> **Problem to solve**
Repeat the listing below in full and exactly, but without its pictures.
-- Working data follows --
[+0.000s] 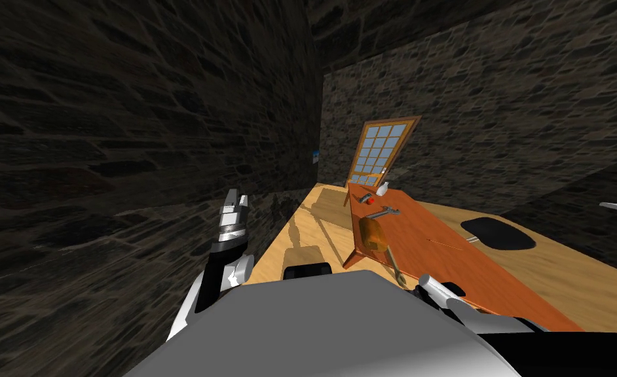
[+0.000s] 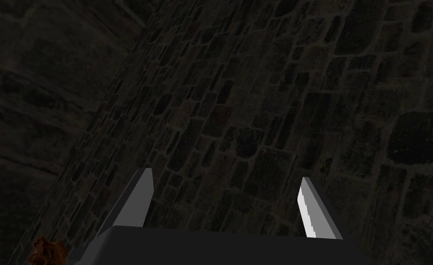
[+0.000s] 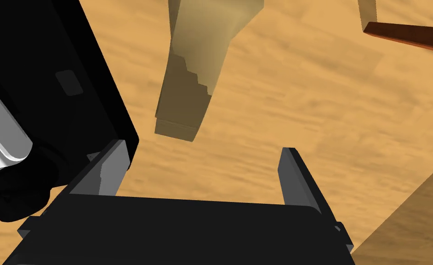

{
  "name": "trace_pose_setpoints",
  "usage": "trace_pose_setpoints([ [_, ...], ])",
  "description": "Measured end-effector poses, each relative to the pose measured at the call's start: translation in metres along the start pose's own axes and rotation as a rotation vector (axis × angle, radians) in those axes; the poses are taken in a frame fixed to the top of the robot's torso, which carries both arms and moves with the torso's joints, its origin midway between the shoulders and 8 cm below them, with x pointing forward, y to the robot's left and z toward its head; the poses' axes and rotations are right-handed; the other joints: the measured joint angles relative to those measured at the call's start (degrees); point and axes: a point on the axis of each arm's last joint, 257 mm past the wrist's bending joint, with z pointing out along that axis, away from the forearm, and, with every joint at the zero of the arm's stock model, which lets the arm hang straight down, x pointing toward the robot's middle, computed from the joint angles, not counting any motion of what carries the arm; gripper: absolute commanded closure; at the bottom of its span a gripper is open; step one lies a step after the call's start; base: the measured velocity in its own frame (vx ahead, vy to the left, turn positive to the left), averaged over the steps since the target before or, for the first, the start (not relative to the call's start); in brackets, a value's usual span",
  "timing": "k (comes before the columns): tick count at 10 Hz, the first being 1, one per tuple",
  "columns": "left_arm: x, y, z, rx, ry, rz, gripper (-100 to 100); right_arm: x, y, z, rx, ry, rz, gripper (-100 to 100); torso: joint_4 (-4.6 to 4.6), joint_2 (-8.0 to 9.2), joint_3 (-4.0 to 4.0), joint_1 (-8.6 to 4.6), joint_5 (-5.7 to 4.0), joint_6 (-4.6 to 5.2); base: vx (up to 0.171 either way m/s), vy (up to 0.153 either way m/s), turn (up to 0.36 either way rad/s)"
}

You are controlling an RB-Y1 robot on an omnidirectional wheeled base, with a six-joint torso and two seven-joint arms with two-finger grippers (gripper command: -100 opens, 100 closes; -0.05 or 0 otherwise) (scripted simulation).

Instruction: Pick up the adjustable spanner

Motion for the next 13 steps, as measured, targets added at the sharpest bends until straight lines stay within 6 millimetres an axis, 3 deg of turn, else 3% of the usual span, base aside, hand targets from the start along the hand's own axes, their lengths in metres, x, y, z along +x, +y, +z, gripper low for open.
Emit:
trace_pose_setpoints([
  [8,0.0,0.0,0.0,0.0,0.0,0.0,0,-0.015,0.008,-0.008,0.025,-0.043,0.104,-100,0.02,0.13,0.06,0.0,-0.01,0.05,0.017,-0.005,0.042],
  [13,0.0,0.0,0.0,0.0,0.0,0.0,0,-0.019,0.02,-0.026,0.055,-0.069,0.244,-100,-0.01,-0.05,-0.03,-0.06,-0.01,0.01,0.05,-0.024,0.083],
])
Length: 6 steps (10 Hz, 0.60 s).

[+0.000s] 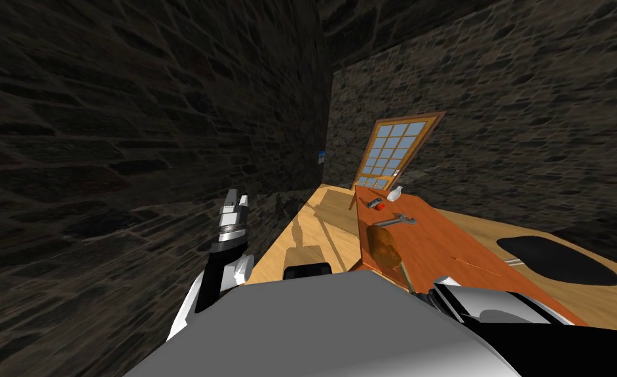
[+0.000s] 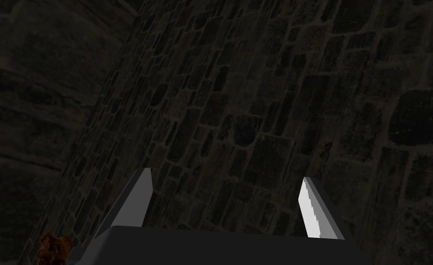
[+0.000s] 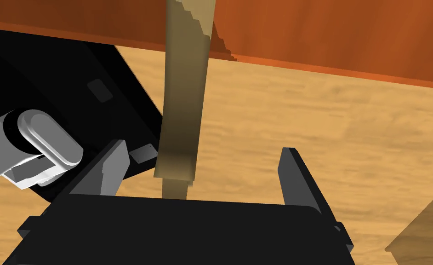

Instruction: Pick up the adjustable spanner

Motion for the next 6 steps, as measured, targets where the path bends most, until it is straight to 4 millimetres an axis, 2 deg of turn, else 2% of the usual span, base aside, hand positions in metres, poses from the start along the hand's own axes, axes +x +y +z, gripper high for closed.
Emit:
trace_pose_setpoints([
  [1,0.0,0.0,0.0,0.0,0.0,0.0,0,-0.006,0.005,-0.001,-0.001,-0.01,0.002,-100,0.0,0.05,0.02,-0.01,-0.02,0.06,0.017,-0.016,-0.005],
  [3,0.0,0.0,0.0,0.0,0.0,0.0,0,-0.004,0.007,-0.008,0.011,-0.012,0.064,-100,0.0,-0.05,-0.02,-0.14,-0.01,-0.04,0.072,-0.068,0.176],
  [4,0.0,0.0,0.0,0.0,0.0,0.0,0,-0.004,0.009,-0.012,0.017,-0.016,0.087,-100,-0.03,-0.1,-0.06,-0.2,-0.06,0.05,0.043,-0.035,-0.041],
  [6,0.0,0.0,0.0,0.0,0.0,0.0,0,-0.005,0.011,-0.016,0.027,-0.023,0.13,-100,-0.01,-0.08,-0.04,-0.13,-0.03,0.01,0.071,-0.056,0.105],
])
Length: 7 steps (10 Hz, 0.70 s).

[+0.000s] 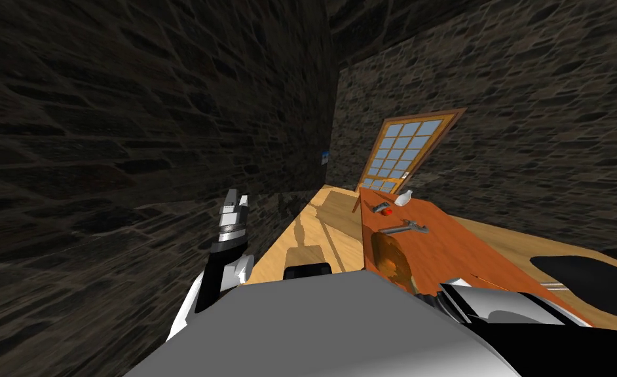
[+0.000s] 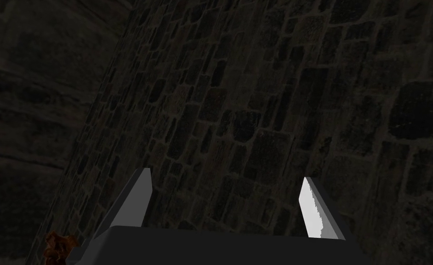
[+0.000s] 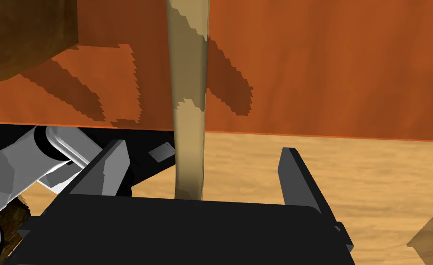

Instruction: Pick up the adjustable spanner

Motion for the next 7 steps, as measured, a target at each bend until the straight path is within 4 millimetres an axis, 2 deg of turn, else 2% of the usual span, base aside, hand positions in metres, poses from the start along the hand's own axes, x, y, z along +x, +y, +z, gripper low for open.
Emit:
trace_pose_setpoints([
  [1,0.0,0.0,0.0,0.0,0.0,0.0,0,0.002,-0.002,-0.003,0.009,0.001,0.02,-100,-0.01,-0.02,-0.02,-0.02,-0.02,0.03,0.028,-0.025,0.013],
  [2,0.0,0.0,0.0,0.0,0.0,0.0,0,0.002,-0.002,-0.003,0.01,0.002,0.019,0,0.01,0.1,0.04,0.09,-0.01,0.06,0.006,-0.005,0.0],
  [3,0.0,0.0,0.0,0.0,0.0,0.0,0,0.003,-0.002,-0.003,0.01,0.002,0.019,-100,0.03,0.2,0.1,0.16,0.02,0.06,0.037,-0.017,-0.185],
  [7,0.0,0.0,0.0,0.0,0.0,0.0,0,0.008,-0.013,0.003,0.008,0.006,-0.041,-100,-0.02,-0.01,-0.02,0.14,0.01,0.08,0.081,-0.016,-0.191],
])
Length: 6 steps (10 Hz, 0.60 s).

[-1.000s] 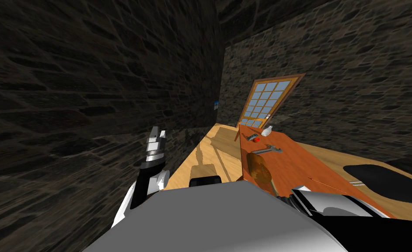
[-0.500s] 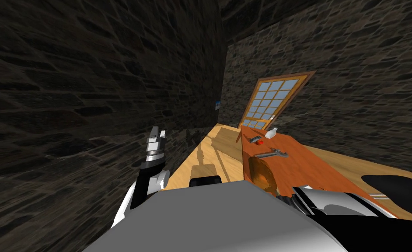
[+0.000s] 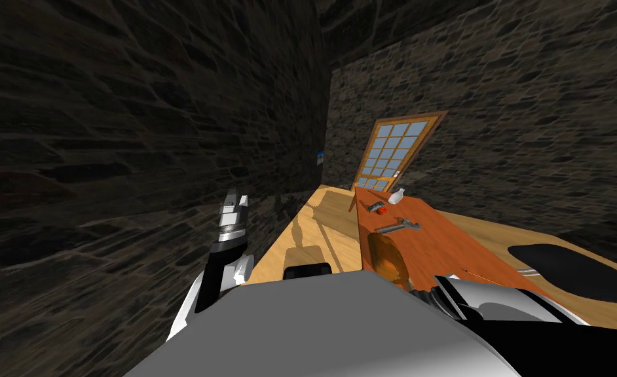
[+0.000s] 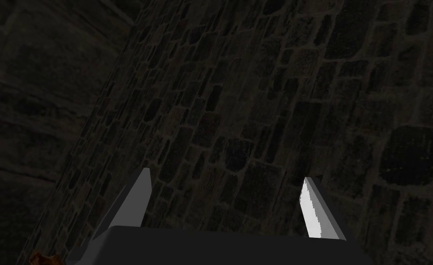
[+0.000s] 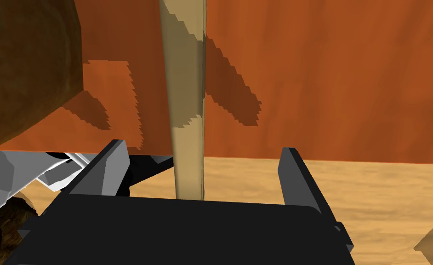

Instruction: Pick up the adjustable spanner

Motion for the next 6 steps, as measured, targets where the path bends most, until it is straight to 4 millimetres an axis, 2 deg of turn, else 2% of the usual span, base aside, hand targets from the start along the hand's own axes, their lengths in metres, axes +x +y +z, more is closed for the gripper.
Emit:
trace_pose_setpoints([
  [6,0.0,0.0,0.0,0.0,0.0,0.0,0,0.008,-0.019,0.01,-0.001,0.006,-0.103,-100,0.0,0.02,0.01,-0.01,0.0,-0.05,0.08,-0.013,-0.16],
])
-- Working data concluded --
> **Output below**
[+0.000s] 
[+0.000s] 
[+0.000s] 

{
  "name": "trace_pose_setpoints",
  "usage": "trace_pose_setpoints([ [_, ...], ])",
  "description": "Measured end-effector poses, each relative to the pose measured at the call's start: translation in metres along the start pose's own axes and rotation as a rotation vector (axis × angle, radians) in those axes; the poses are taken in a frame fixed to the top of the robot's torso, which carries both arms and moves with the torso's joints, its origin midway between the shoulders and 8 cm below them, with x pointing forward, y to the robot's left and z toward its head; the poses' axes and rotations are right-handed; the other joints: the measured joint angles relative to those measured at the call's start (degrees); point and axes: a point on the axis of each arm's last joint, 257 mm past the wrist's bending joint, with z pointing out along that axis, away from the forearm, and, with every joint at the zero of the arm's stock model, which lets the arm hang straight down, x pointing toward the robot's middle, computed from the joint angles, not counting any motion of what carries the arm; gripper: absolute commanded closure; at the bottom of its span a gripper is open; step one lies a step after the call's start; base: the measured velocity in its own frame (vx ahead, vy to the left, turn positive to the left), averaged over the steps since the target before or, for the first, the start (not relative to the call's start); in brackets, a value's usual span",
  "timing": "k (comes before the columns): tick count at 10 Hz, the first being 1, one per tuple",
  "columns": "left_arm: x, y, z, rx, ry, rz, gripper (-100 to 100); right_arm: x, y, z, rx, ry, rz, gripper (-100 to 100); torso: joint_4 (-4.6 to 4.6), joint_2 (-8.0 to 9.2), joint_3 (-4.0 to 4.0), joint_1 (-8.6 to 4.6), joint_5 (-5.7 to 4.0), joint_6 (-4.6 to 5.2); base: vx (up to 0.171 either way m/s), vy (up to 0.153 either way m/s), turn (up to 0.36 either way rad/s)"
}

You are controlling an RB-Y1 robot on an omnidirectional wheeled base, with a six-joint torso and two seven-joint arms with two-finger grippers (gripper command: -100 opens, 100 closes; -0.05 or 0 otherwise) (scripted simulation).

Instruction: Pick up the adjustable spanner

Motion for the next 13 steps, as measured, targets added at the sharpest bends until straight lines stay within 6 millimetres an axis, 3 deg of turn, else 3% of the usual span, base aside, hand targets from the start along the hand's own axes, their lengths in metres, x, y, z along +x, +y, +z, gripper low for open.
Emit:
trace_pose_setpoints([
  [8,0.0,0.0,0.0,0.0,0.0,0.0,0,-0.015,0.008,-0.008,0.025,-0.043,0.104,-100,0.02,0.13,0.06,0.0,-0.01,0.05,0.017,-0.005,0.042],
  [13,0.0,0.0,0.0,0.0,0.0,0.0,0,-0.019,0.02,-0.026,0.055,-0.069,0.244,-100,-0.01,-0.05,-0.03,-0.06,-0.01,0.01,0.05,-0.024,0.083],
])
Length: 6 steps (10 Hz, 0.60 s).

[+0.000s] 
[+0.000s] 
[+0.000s] 

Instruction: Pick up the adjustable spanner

Motion for the next 6 steps, as measured, targets where the path bends most, until it is straight to 4 millimetres an axis, 2 deg of turn, else 2% of the usual span, base aside, hand positions in metres, poses from the start along the hand's own axes, axes +x +y +z, gripper high for closed.
Emit:
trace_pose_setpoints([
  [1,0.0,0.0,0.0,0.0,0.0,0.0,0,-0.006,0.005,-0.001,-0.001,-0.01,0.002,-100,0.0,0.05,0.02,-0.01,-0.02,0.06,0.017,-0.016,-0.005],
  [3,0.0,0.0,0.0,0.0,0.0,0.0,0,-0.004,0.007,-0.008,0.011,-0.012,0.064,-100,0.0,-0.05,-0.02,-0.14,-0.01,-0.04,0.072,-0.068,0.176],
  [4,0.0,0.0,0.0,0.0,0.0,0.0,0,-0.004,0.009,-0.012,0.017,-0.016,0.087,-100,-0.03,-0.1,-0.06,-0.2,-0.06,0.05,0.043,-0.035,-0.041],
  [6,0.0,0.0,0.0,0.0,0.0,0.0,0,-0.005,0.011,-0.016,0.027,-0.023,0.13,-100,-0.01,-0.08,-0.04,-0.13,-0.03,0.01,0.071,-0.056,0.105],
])
Length: 7 steps (10 Hz, 0.70 s).

[+0.000s] 
[+0.000s] 
[+0.000s] 

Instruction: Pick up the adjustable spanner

Motion for the next 7 steps, as measured, a target at each bend until the straight path is within 4 millimetres an axis, 2 deg of turn, else 2% of the usual span, base aside, hand positions in metres, poses from the start along the hand's own axes, x, y, z along +x, +y, +z, gripper low for open.
Emit:
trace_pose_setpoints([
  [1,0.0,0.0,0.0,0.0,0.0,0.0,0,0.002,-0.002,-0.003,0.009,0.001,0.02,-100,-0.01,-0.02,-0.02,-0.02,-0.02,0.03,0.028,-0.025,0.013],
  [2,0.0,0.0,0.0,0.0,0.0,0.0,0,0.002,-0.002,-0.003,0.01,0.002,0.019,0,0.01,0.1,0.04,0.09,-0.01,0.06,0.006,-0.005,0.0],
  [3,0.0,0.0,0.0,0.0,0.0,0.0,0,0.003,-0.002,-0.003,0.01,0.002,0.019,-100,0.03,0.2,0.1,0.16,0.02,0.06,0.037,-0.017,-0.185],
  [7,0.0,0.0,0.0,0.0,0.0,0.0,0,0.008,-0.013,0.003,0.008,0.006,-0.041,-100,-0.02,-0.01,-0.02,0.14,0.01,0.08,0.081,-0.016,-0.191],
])
Length: 6 steps (10 Hz, 0.60 s).

[-1.000s] 
[-0.500s] 
[+0.000s] 
[+0.000s] 
[+0.000s] 

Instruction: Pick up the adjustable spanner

Motion for the next 6 steps, as measured, targets where the path bends most, until it is straight to 4 millimetres an axis, 2 deg of turn, else 2% of the usual span, base aside, hand targets from the start along the hand's own axes, their lengths in metres, axes +x +y +z, more is closed for the gripper.
Emit:
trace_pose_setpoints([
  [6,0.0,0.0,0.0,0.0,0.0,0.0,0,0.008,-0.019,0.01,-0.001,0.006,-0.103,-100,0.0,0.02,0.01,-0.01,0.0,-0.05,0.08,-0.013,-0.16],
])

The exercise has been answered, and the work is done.